**PROBLEM REQUIREMENTS:** Keep to one stretch of the data below, the lines from the one with "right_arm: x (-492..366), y" up to and including the one with "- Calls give", and return that stretch exactly.
*** SUPPLIED ENTRIES ***
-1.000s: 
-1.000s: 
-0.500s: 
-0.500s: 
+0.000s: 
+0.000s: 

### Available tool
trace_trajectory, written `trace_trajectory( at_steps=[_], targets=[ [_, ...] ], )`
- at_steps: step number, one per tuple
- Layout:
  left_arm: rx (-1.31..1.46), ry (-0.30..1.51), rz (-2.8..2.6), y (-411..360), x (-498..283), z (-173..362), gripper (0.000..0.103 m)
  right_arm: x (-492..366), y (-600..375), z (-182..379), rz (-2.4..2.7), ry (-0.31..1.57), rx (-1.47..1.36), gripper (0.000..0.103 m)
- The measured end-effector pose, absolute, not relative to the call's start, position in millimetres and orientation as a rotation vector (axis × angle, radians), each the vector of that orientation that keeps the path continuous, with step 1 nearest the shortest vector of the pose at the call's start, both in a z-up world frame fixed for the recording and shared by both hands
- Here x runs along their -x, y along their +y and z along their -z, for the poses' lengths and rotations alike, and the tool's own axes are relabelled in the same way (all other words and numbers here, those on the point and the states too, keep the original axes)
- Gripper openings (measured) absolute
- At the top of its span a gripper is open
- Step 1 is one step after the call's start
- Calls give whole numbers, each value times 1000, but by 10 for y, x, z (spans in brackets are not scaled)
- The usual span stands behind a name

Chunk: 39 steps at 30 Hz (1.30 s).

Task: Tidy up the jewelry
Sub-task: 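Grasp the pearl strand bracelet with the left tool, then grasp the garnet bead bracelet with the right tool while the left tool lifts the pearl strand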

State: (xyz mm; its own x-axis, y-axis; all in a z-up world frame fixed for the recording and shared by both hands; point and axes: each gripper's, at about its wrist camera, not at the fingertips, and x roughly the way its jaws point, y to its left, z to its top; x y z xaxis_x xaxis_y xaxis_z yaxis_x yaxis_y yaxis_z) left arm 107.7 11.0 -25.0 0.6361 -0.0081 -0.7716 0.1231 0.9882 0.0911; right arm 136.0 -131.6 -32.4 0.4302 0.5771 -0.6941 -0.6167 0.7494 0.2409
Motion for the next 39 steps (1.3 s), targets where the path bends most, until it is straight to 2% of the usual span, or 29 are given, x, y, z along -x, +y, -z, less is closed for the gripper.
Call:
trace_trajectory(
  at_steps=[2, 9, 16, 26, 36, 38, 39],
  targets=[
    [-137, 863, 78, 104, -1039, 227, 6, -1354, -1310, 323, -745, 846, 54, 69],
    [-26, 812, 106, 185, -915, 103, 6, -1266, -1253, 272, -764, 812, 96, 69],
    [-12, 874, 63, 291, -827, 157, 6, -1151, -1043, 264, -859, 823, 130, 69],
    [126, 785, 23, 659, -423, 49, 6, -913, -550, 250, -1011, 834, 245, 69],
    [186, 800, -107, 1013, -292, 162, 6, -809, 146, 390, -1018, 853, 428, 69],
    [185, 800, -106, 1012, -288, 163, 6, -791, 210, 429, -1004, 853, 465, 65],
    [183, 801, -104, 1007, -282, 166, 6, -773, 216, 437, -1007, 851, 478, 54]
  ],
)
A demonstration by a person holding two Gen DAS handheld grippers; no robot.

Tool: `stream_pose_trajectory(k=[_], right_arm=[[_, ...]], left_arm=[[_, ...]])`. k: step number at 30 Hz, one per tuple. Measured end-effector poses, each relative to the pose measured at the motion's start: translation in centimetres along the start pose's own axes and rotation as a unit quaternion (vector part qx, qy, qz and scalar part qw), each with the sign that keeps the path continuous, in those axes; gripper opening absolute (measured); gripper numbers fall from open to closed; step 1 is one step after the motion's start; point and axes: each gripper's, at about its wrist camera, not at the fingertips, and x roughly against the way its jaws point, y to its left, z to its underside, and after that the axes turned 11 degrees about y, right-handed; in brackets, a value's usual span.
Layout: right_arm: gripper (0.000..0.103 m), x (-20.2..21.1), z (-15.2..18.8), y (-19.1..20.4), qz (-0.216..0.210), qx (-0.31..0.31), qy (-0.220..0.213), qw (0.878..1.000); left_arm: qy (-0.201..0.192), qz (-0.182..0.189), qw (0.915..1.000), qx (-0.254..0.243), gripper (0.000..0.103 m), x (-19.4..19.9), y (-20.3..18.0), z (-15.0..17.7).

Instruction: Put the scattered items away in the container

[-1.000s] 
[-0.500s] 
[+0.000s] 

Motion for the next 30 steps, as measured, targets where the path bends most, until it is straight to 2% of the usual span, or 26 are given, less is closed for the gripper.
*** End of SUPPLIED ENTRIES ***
**ANSWER TO THIS TASK:**
  right_arm: x (-492..366), y (-600..375), z (-182..379), rz (-2.4..2.7), ry (-0.31..1.57), rx (-1.47..1.36), gripper (0.000..0.103 m)
- The measured end-effector pose, absolute, not relative to the call's start, position in millimetres and orientation as a rotation vector (axis × angle, radians), each the vector of that orientation that keeps the path continuous, with step 1 nearest the shortest vector of the pose at the call's start, both in a z-up world frame fixed for the recording and shared by both hands
- Here x runs along their -x, y along their +y and z along their -z, for the poses' lengths and rotations alike, and the tool's own axes are relabelled in the same way (all other words and numbers here, those on the point and the states too, keep the original axes)
- Gripper openings (measured) absolute
- At the top of its span a gripper is open
- Step 1 is one step after the call's start
- Calls give whole numbers, each value times 1000, but by 10 for y, x, z (spans in brackets are not scaled)

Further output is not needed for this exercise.